It is great to see former Prime Minister Helen Clark join the debate about re-opening New Zealand’s borders. We need it. There is no better time for New Zealand to re-launch itself to the world.
The disease has been eliminated within the country, our process of border and quarantine controls now working as intended, and all systems are functioning – better than anywhere else in the world.
It is because of these measures that New Zealand is one of the very few places in the world in which social cohesion has been maintained, health systems have not been overrun, and we are not a set of peoples beset by blame and rage.
There is a paper coming out in the next few days in which previous Prime Minister Helen Clark, her previous Chief Science Advisor Sir Peter Gluckman, and former CEO of Air New Zealand Rob Fyfe which will debate how to get our border open sooner rather than later.
New Zealand has a couple of outward vectors through which we can do more than just meekly hunker down and repeat the fortress mentality of the Muldoon years – which is where we are.
What our public health actions have done is more than sustain our public safety. They have generated a competitive advantage in which our physical exports are booming and our places to visit are begging for the visitors that have pulled our reliance away from heavy-mass commodities. But they lie empty. We are an engine half-firing.
It would also be pretty easy to sneer at events designed to start us up again such as the Americas Cup 36, when actually the teams are already here, the boats are here, the global media attention is building, and the waterfront from the Harbour Bridge to the Port is within three months of completed. The first signal was Commercial Bay opening two weeks ago.
But Prime Minister Ardern’s strong global brand is not able to properly take advantage of its own strength due to the collapse of the APEC summit and her inability to travel to global speaking platforms. Her failure to stand on the global stage mirrors her country’s inability to take advantage of the competitive lead that New Zealand has right now.
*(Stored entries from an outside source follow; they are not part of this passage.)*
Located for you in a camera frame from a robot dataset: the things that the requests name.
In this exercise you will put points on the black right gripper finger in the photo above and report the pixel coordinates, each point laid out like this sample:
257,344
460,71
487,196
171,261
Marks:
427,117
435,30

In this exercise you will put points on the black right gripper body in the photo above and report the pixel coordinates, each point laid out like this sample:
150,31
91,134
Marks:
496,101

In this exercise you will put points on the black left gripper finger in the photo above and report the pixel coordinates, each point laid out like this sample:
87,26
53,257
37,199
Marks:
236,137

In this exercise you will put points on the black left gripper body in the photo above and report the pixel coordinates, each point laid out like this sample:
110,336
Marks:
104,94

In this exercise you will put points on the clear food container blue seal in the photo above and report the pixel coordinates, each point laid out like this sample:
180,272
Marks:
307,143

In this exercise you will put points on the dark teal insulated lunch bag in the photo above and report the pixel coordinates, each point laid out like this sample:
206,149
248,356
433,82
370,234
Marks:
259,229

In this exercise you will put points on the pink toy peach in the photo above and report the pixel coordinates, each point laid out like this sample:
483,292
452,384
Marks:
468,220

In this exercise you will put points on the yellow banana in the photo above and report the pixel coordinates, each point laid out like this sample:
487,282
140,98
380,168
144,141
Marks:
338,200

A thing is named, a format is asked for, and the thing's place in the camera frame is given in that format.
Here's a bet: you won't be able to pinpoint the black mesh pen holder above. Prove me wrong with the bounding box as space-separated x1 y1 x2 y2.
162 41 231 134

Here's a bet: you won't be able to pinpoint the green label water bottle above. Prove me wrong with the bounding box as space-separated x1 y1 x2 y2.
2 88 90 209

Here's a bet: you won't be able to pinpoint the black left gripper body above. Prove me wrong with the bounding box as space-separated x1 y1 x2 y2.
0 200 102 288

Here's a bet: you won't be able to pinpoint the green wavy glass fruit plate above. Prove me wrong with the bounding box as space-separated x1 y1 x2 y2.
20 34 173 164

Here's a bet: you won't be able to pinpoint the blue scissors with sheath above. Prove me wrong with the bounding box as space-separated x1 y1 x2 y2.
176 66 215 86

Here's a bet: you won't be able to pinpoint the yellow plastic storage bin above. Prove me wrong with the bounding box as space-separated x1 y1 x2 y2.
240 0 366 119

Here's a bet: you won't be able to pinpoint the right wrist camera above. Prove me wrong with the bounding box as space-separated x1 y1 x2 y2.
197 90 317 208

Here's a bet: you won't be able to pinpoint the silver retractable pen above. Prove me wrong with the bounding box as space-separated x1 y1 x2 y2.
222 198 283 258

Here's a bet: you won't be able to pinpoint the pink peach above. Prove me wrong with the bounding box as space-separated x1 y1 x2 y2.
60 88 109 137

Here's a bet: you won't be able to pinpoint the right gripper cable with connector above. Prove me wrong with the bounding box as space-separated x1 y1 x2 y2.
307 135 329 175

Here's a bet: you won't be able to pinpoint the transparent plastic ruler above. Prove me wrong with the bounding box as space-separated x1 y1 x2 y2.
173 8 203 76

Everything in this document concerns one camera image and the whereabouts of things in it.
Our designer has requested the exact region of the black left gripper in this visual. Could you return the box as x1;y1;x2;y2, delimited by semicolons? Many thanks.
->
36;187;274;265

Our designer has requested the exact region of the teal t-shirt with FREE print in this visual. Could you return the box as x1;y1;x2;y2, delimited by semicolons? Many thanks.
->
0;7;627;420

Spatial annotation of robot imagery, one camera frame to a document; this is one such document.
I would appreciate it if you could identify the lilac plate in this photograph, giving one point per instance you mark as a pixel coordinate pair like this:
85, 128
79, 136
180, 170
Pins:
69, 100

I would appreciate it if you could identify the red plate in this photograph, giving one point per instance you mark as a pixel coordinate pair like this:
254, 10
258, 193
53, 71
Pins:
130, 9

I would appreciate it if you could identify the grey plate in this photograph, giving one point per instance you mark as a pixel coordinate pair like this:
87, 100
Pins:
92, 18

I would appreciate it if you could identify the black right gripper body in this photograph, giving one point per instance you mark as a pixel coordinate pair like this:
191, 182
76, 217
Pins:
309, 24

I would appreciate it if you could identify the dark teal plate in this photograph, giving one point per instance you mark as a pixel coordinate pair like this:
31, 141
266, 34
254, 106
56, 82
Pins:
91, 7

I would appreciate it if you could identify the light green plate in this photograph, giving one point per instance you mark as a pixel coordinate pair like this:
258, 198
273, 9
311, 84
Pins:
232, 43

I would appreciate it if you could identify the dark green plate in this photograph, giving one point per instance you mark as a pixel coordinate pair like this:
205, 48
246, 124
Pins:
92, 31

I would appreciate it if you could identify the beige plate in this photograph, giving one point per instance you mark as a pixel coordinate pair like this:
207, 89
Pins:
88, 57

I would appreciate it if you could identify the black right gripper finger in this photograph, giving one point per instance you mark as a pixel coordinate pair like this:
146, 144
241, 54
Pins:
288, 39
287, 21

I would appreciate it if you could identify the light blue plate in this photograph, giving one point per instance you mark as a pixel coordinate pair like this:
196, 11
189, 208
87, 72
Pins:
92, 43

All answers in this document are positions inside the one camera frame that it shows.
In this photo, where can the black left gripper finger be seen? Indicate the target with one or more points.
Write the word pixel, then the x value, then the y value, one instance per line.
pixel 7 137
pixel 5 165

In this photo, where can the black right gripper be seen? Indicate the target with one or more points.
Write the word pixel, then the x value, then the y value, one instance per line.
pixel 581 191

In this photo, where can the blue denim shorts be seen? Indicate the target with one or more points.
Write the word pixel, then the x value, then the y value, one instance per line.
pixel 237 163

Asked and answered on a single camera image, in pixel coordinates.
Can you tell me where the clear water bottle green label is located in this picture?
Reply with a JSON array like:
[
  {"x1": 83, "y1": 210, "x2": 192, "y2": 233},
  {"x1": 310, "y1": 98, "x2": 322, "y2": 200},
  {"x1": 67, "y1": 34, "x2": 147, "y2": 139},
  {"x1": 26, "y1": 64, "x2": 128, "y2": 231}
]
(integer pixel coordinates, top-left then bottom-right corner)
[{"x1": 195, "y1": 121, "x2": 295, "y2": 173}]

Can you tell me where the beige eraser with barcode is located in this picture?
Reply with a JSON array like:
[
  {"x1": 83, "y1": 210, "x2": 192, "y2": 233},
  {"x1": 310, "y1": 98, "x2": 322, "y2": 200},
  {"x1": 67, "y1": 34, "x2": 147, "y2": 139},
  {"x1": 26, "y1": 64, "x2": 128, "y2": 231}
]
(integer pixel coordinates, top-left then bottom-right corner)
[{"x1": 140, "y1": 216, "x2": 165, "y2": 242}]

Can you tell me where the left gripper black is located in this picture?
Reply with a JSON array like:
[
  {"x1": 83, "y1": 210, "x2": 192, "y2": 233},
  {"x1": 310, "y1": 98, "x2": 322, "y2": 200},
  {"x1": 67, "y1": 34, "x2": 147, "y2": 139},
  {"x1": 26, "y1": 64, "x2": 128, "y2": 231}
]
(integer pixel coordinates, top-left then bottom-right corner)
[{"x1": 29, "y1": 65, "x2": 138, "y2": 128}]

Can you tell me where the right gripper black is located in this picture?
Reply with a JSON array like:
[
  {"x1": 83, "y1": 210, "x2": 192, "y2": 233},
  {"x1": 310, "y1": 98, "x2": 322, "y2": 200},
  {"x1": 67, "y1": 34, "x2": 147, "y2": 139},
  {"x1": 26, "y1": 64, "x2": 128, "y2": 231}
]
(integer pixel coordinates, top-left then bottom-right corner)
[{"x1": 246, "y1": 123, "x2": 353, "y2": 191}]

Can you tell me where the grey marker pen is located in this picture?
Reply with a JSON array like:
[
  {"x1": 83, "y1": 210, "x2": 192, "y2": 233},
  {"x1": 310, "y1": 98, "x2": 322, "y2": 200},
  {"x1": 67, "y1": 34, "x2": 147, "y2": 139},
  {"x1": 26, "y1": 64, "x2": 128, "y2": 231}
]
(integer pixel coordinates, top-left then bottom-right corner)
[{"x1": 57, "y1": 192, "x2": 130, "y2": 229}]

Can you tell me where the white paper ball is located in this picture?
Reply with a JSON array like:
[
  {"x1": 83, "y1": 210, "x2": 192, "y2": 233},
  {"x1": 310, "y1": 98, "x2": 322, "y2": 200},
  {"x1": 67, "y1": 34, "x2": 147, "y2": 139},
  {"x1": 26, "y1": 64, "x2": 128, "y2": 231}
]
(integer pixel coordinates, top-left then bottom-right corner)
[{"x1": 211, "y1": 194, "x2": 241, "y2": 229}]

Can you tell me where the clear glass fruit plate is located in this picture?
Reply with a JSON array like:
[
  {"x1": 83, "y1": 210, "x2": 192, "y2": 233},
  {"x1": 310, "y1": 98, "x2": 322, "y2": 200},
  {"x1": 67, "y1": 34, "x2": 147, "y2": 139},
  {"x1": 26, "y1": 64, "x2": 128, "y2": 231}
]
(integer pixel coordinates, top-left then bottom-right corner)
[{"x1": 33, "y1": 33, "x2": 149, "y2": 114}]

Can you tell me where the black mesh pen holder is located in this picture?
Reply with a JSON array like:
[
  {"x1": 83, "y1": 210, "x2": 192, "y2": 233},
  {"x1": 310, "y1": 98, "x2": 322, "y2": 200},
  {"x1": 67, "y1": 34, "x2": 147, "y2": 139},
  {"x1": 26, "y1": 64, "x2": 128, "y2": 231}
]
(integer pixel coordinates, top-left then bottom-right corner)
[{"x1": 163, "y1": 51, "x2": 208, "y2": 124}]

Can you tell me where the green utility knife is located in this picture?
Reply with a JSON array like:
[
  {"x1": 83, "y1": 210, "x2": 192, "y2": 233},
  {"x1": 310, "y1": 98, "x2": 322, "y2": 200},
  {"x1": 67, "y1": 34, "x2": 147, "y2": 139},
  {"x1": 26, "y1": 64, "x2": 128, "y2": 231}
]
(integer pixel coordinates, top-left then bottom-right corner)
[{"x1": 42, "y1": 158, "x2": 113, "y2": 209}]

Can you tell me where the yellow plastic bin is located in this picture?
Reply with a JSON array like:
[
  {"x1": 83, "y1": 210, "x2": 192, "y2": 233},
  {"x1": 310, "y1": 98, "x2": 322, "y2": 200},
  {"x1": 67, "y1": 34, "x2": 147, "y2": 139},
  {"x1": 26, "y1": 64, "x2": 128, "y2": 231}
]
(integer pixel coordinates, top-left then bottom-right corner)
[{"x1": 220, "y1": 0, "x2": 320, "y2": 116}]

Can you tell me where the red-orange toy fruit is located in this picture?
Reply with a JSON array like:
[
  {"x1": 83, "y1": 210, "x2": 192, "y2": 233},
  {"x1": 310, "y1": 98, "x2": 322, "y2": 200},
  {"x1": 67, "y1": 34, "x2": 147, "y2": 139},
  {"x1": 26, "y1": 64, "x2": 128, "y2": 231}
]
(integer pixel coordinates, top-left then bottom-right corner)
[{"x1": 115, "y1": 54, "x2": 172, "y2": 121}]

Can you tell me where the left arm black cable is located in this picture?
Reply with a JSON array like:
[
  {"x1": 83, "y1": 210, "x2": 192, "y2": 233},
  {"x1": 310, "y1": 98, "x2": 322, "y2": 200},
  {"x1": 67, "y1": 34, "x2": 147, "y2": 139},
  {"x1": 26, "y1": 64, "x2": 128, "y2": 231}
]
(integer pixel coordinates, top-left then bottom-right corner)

We have all the reasons to lead, but they are not being taken because we are striving for disease-vector perfection in an otherwise imperfect world which will stay imperfect. For the foreseeable future we will be catching occasional internal infections. We can, obviously, deal with it.
What Dr Gluckman has been working on is how New Zealand can actually join with other like-minded nations to use their influence to carve out a middle space within the increasingly confrontational frontiers between China and the United States. More than honest brokers: science brokers.
New Zealand has been a world leader in public health for many times over the last century. Who would recall that GlaxoSmithKlein had its origin under the Glaxo brand in Wellington? Such companies helped pull a younger New Zealand through a very long recession.
It’s time to back ourselves again, as the Nathan family did with the Glaxo brand, or as Prime Minister Peter Fraser did as he played such a critical part in the formation of the United Nations and other key institutions following the end of World War Two. We really are in that depth of crisis.
We are used to thinking of science diplomacy through the AIDS and Ebola and Covid-19 crises as the race to vaccines and therapeutics. This is a new science diplomacy. The science diplomacy we have proven to work is in public health policy which critically does not simultaneously destroy democracy or public debate. That combination puts us in a small handful of successful advanced social democratic economies world wide.
So what we have to sell, among other things, is public policy, and that is the platform our Prime Minister needs to be capitalising on.
Now, plenty will be concerned that this appears to be caving into the National Party and it will become an election issue. Let’s be really clear: opening up New Zealand was going to be the number one election issue no matter what. The polls show over 9% of voters who switch in this time. We will find new ways to lead or we will lose voters by the dumptruck.
Are we going to stay a small defensive country that continues to shrink and remains reliant on exporting apples and meat, or do we have the courage and the capacity to sell our ideas and our leadership to the world precisely when the world needs it?
As Helen Clark, Sir Peter Gluckman, Rob Fyfe and many others have enjoined in debate, and are saying that the answer depends if we can find the ways to open up fast.